Addressing a gathering of midsize companies and policymakers, Somany said the cost of doing business in India has not reduced, and it will happen only when land, labour and capital reforms are pushed. “India is among the highest countries in terms of the real interest rates. And also in the last 12 months the availability of finance particularly for MSMEs has been an area of deep concern,” he said.

Meanwhile, he is optimistic about Prime Minister Narendra Modi’s vision of making India a $5 trillion economy, and believes that it is also the aspiration of all Indians. He says MSMEs will play an important role in achieving this goal.

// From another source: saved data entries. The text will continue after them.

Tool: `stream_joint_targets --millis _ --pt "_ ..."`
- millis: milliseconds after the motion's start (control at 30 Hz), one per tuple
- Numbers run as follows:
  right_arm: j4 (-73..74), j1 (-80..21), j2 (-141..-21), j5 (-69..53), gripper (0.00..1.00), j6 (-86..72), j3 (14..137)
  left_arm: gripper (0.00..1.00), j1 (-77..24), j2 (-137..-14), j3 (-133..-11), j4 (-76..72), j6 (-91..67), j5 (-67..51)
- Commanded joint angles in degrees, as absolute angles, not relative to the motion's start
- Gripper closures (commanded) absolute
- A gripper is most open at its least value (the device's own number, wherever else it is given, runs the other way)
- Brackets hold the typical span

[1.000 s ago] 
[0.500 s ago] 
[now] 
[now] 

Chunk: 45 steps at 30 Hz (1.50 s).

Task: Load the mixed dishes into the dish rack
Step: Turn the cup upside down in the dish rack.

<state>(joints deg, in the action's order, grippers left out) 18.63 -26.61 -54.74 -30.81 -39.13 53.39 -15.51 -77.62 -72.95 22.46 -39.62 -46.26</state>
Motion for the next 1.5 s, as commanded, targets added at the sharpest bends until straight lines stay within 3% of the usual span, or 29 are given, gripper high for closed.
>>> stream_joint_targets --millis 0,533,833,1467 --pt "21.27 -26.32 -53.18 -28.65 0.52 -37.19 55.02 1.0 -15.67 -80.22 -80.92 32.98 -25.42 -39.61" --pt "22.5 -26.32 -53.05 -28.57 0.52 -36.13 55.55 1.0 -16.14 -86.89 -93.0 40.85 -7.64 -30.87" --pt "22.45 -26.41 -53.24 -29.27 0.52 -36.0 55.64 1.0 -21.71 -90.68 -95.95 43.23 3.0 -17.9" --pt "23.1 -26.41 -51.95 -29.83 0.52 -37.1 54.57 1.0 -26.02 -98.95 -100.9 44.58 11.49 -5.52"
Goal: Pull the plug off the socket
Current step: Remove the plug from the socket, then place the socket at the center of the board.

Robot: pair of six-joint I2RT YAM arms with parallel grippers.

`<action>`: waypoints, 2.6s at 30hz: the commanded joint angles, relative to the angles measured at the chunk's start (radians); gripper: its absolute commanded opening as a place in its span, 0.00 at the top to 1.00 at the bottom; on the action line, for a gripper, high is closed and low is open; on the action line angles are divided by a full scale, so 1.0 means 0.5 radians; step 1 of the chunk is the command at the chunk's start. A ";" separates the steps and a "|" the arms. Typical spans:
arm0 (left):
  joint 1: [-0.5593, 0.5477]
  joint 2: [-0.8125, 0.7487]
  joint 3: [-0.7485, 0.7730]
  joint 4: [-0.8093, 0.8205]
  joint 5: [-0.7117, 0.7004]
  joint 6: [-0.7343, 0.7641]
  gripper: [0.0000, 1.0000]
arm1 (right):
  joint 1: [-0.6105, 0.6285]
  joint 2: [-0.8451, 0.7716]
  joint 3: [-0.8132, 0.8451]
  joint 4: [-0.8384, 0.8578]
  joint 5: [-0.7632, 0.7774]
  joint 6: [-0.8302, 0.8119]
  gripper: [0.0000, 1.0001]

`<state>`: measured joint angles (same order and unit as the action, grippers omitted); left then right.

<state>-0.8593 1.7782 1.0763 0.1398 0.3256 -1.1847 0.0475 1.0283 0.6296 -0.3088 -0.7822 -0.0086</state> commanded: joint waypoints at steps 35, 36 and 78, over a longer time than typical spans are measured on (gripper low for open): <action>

“Reaching this target requires a broad-based contribution across sectors as we as across enterprises irrespective of their size and scale. Often we believe that the growth is being led by the large corporations. On the other end of the spectrum there are these small and micro firms,” said Somany, who is also the vice chairman and managing director of HSIL Limited. “There is no doubt that both these end of the spectrum are very important.”

He also said that the role of exports is an important factor while talking of achieving the goal of a $5 trillion economy. “At least $1 trillion by 2020 has to be generated in exports as a country, if we need to reach the target of $5 trillion,” he said.

He suggested that in order to do that, India needs to make its companies more competitive. “They need to scale up to be a part of the global value chain to increase their business potential,” Somany says.

He believes that midsize companies are an important engine of economic growth and make a key contribution in employment generation, and that they have received focus and attention of the policymakers in the last 5-7 years.

“They are the ones that have grown to being from small to midsize and have a capability and desire to become large,” he said, adding that it is when MSMEs progress exponentially that jobs and wealth are created, and the economy prospers. “They hold the potential to graduate into the big league in years to come through their focus on technology, creativity and consistent growth which is why there is a need to nurture them and provide them an ecosystem to make their contribution even greater to the economy,” he said.

He also suggested that since midsize companies do not have the bandwidth and the resources to do research across the world, the commerce ministry should help these companies to access information at a rapid rate and zero cost.